Input data -
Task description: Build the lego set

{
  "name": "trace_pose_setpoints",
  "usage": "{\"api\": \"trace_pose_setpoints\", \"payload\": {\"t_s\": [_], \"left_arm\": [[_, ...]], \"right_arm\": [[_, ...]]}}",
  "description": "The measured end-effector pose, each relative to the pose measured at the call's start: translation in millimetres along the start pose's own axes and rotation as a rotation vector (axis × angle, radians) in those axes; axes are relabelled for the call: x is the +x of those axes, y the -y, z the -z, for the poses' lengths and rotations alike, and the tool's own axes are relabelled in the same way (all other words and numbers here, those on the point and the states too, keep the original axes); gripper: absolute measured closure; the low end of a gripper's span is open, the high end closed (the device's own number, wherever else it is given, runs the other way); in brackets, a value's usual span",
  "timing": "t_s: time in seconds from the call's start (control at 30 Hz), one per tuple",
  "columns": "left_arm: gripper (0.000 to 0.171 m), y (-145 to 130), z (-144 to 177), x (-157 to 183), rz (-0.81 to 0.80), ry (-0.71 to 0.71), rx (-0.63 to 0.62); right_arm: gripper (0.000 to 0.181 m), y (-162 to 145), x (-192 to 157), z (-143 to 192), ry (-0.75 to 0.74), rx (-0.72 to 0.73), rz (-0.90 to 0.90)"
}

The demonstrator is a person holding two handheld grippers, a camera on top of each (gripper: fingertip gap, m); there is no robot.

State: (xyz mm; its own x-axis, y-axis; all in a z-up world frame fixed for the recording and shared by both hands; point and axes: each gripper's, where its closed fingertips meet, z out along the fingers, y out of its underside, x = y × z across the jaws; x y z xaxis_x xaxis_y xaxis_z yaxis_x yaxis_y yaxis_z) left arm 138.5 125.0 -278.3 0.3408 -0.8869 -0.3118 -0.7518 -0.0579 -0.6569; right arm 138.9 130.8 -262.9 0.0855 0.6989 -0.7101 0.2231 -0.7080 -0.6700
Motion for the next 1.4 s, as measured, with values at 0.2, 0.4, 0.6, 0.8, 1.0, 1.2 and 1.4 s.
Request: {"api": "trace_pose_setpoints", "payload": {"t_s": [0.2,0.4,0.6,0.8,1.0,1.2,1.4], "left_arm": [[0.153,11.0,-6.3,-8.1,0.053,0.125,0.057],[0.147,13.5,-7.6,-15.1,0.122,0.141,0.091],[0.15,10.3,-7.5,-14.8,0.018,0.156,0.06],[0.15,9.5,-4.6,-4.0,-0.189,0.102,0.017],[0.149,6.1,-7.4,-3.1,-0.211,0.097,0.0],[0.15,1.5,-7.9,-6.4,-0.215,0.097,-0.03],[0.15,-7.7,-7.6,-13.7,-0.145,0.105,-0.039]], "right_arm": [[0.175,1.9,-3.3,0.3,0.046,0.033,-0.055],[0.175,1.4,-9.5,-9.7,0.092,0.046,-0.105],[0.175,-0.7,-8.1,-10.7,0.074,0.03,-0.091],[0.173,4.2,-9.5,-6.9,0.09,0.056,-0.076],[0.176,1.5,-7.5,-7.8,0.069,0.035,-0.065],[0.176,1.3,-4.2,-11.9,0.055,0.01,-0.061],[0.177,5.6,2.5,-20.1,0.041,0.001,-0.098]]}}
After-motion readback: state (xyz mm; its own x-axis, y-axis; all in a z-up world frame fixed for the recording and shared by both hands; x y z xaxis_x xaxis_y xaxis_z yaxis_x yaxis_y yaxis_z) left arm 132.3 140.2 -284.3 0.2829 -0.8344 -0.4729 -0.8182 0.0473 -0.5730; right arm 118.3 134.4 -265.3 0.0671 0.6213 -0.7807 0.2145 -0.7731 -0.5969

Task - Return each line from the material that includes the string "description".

Response to this task -
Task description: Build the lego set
  "description": "The measured end-effector pose, each relative to the pose measured at the call's start: translation in millimetres along the start pose's own axes and rotation as a rotation vector (axis × angle, radians) in those axes; axes are relabelled for the call: x is the +x of those axes, y the -y, z the -z, for the poses' lengths and rotations alike, and the tool's own axes are relabelled in the same way (all other words and numbers here, those on the point and the states too, keep the original axes); gripper: absolute measured closure; the low end of a gripper's span is open, the high end closed (the device's own number, wherever else it is given, runs the other way); in brackets, a value's usual span",

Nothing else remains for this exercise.